The White House has insisted that Congress should raise the debt limit without conditions, as it has done before, and that the risk of a debt default should not be used as leverage to force spending cuts, which can be discussed as part of budget talks. Republicans insist they won’t raise the borrowing limit without some concessions to address the country’s fiscal outlook.

Stein cites a range of groups, from the Business Roundtable and Chamber of Commerce to the Bipartisan Policy Center and the Committee for a Responsible Federal Budget, all of which have come out in favor of negotiations between the administration and House Republicans. None have pushed for the clean debt limit increase that Biden is seeking.

“Rather than join Biden in urging the GOP to simply raise the borrowing limit — as many administration officials had hoped — these groups have called for bipartisan budget negotiations, implicitly endorsing McCarthy’s position and rejecting Biden’s opposition to talks” about the debt limit, Stein writes.

He adds that administration officials were “stunned” by a statement from the Committee for a Responsible Federal Budget calling the House Republican debt limit bill a “realistic and extremely welcome first step.” Biden officials reportedly saw that as encouraging further brinkmanship over the debt limit. “We were livid,” one told the Post.

We should add here that much of the media is taking a similar approach to those outside groups.
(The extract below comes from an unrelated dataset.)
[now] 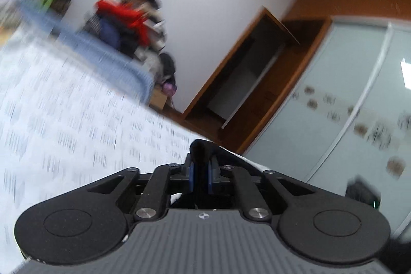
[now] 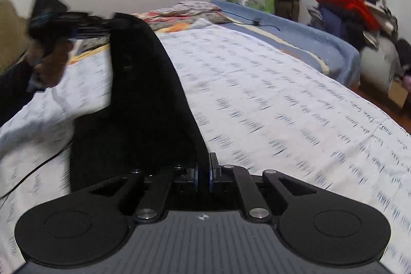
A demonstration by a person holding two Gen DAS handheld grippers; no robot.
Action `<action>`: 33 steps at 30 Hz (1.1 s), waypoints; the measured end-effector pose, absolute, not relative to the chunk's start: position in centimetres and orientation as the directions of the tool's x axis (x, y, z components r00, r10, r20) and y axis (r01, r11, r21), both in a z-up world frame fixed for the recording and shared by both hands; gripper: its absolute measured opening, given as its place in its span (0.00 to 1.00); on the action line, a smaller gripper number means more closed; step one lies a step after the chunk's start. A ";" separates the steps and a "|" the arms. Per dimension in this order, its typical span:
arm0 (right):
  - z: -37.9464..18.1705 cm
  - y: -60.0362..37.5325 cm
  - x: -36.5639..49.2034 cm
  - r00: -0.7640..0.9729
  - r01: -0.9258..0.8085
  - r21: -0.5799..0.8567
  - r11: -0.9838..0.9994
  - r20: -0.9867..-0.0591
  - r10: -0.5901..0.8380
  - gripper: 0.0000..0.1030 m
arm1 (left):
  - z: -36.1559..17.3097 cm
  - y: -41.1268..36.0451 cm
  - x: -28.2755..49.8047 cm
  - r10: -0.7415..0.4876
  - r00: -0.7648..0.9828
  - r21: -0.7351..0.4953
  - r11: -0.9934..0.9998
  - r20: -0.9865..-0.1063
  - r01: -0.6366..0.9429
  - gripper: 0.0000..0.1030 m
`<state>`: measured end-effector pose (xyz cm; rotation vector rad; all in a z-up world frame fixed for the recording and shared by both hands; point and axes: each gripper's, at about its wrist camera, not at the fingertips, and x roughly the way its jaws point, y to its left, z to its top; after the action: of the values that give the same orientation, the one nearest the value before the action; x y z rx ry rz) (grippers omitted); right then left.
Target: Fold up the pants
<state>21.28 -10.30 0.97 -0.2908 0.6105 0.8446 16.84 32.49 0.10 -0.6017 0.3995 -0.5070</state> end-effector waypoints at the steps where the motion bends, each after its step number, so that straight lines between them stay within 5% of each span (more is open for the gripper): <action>1: 0.0 -9.5 19.1 0.515 -0.775 -0.041 0.630 -0.619 0.593 0.07 | -1.2 32.9 15.9 -0.559 0.797 -0.661 0.690 -0.228 0.296 0.17; 5: -5.6 -7.2 15.4 0.493 -0.768 -0.078 0.636 -0.706 0.509 0.07 | -5.9 34.1 13.6 -0.549 0.753 -0.740 0.661 -0.363 0.125 0.25; 9: -7.4 -6.9 13.7 0.535 -0.740 -0.116 0.662 -0.698 0.476 0.07 | -6.7 35.2 11.6 -0.525 0.747 -0.770 0.638 -0.407 0.029 0.37; 14: -6.9 -7.6 14.0 0.547 -0.719 -0.086 0.690 -0.682 0.485 0.07 | -6.5 37.0 8.3 -0.502 0.794 -0.867 0.494 -0.344 -0.063 0.60; 21: -6.2 -7.1 14.1 0.567 -0.692 -0.045 0.720 -0.652 0.503 0.07 | -7.6 35.7 6.3 -0.452 0.794 -0.896 0.367 -0.406 -0.249 0.60; 33: -5.6 -7.1 14.2 0.578 -0.685 -0.039 0.728 -0.636 0.510 0.07 | -9.6 33.6 8.0 -0.458 0.747 -0.868 0.364 -0.482 -0.337 0.60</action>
<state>14.20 -7.09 -5.57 -0.2957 0.6421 0.7107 8.05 33.64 -9.64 -1.2303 0.7734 -0.0885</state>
We’ve noticed television news anchors and reporters asking Democrats why they don’t just try to find a middle ground with Republicans, questioning whether Biden’s position is sustainable or asserting outright that it isn’t.
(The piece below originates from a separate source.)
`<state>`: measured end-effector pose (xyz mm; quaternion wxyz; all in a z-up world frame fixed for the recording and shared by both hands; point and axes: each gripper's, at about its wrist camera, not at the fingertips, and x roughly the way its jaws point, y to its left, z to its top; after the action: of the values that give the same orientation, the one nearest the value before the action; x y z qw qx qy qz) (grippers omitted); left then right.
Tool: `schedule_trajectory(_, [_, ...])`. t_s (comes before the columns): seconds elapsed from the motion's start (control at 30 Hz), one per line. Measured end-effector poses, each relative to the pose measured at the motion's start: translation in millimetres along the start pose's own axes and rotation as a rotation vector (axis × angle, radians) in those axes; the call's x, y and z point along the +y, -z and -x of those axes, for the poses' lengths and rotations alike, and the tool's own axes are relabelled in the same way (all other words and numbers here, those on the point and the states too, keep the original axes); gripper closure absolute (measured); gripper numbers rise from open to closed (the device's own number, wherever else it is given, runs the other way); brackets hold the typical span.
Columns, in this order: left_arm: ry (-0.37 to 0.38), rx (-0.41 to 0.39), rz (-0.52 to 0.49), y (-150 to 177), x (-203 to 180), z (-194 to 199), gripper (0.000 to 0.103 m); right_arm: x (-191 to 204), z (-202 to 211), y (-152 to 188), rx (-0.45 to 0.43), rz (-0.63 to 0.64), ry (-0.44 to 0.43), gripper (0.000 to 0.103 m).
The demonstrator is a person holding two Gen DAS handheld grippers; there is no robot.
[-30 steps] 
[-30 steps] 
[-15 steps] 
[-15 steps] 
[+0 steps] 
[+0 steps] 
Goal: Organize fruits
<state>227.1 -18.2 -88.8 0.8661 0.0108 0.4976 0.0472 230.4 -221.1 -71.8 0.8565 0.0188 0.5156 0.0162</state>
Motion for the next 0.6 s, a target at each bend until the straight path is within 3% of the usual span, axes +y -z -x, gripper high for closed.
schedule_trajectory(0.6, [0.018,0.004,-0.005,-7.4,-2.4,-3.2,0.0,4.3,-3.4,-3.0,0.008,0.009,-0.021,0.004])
While business groups have urged the White House to negotiate, corporate leaders have largely stayed on the sidelines, as NBC News notes — and it’s not clear if pressure from companies would sway a House Republican conference that has empowered some of its most far-right members and seen relations with the Chamber of Commerce grow strained. “A battery of phone calls from the nation's executives may do little to persuade Republican stalwarts to get on board with the Biden administration to lift the debt limit – or to persuade the White House to agree to spending cuts demanded by the GOP,” NBC’s Kayla Tausche, Shannon Pettypiece and Kristen Welker write.

Republican strategist Liam Donovan told the Post that the White House made a bad bet on GOP dysfunction. “But with the passage of a GOP debt limit proposal, any industry group or think tank that is more interested in keeping the economy on the rails understands that the path of least resistance is for Biden to sit down with McCarthy and come to a deal that allows everyone to save face,” he said.
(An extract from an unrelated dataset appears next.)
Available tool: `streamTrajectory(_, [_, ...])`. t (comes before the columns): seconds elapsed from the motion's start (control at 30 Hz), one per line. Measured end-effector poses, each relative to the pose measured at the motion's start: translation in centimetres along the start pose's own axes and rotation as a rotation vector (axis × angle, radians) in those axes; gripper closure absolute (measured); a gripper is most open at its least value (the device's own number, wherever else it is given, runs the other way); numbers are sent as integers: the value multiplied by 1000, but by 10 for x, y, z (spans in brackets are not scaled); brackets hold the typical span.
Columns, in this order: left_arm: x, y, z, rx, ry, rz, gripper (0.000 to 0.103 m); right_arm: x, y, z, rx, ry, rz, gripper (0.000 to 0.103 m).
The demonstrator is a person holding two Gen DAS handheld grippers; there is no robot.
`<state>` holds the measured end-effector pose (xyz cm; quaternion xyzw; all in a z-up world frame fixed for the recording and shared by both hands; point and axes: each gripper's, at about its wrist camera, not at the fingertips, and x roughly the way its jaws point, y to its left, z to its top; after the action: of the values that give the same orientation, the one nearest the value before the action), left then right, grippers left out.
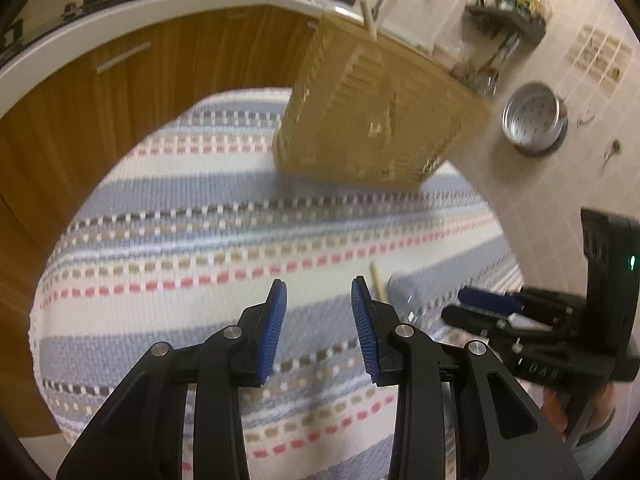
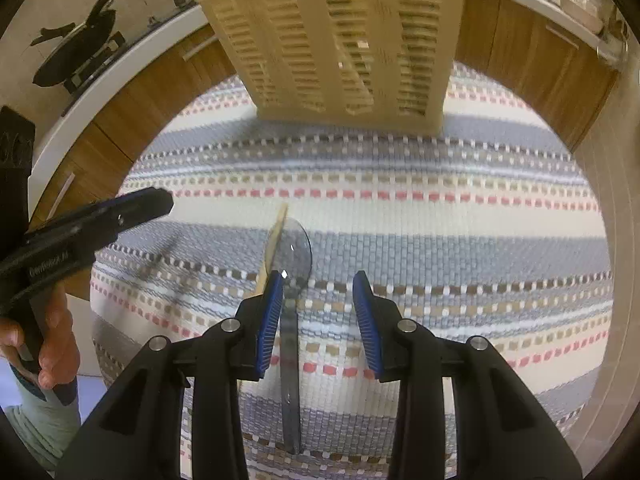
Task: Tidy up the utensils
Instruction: 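Move both open tools back down to the last utensils on the cloth, then grasp the last clear spoon with the right tool while the left tool grasps the chopstick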
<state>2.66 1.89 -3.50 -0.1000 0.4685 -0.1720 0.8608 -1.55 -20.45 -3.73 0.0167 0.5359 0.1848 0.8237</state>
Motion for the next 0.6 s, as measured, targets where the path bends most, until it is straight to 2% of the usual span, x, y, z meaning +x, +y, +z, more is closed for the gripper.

Lindsay Owens, the executive director of the liberal Groundwork Collaborative, was harsher: “The so-called ‘fiscally responsible’ adults in the room have actually been happy to participate in a reckless strategy of hostage-taking and trying to force the White House to accept MAGA cuts,” she told the Post.

What’s next: Biden faces increasing pressure to work out a deal, but the White House has stuck to its position, arguing that there’s an important principle at stake. We may get some indication next week whether the unexpected political dynamics, combined with time pressure, drives Biden to try to reach a face-saving deal.

“Mr. Biden could negotiate without ‘negotiating’ by trying to broker an early agreement on spending levels for the next fiscal year, before the X-date,” Jim Tankersley of The New York Times suggests as one of several possible options. “In exchange, Mr. McCarthy would commit to passing a clean extension of the debt limit.”

Number of the Day: 4

From The New York Times: “Covid was the fourth leading cause of death in the United States last year, dropping from its place as the third leading cause in 2020 and 2021, when virus fatalities were superseded only by heart disease and cancer, the National Center for Health Statistics reported on Thursday.”

The top three causes of death were heart disease, cancer and unintentional injury.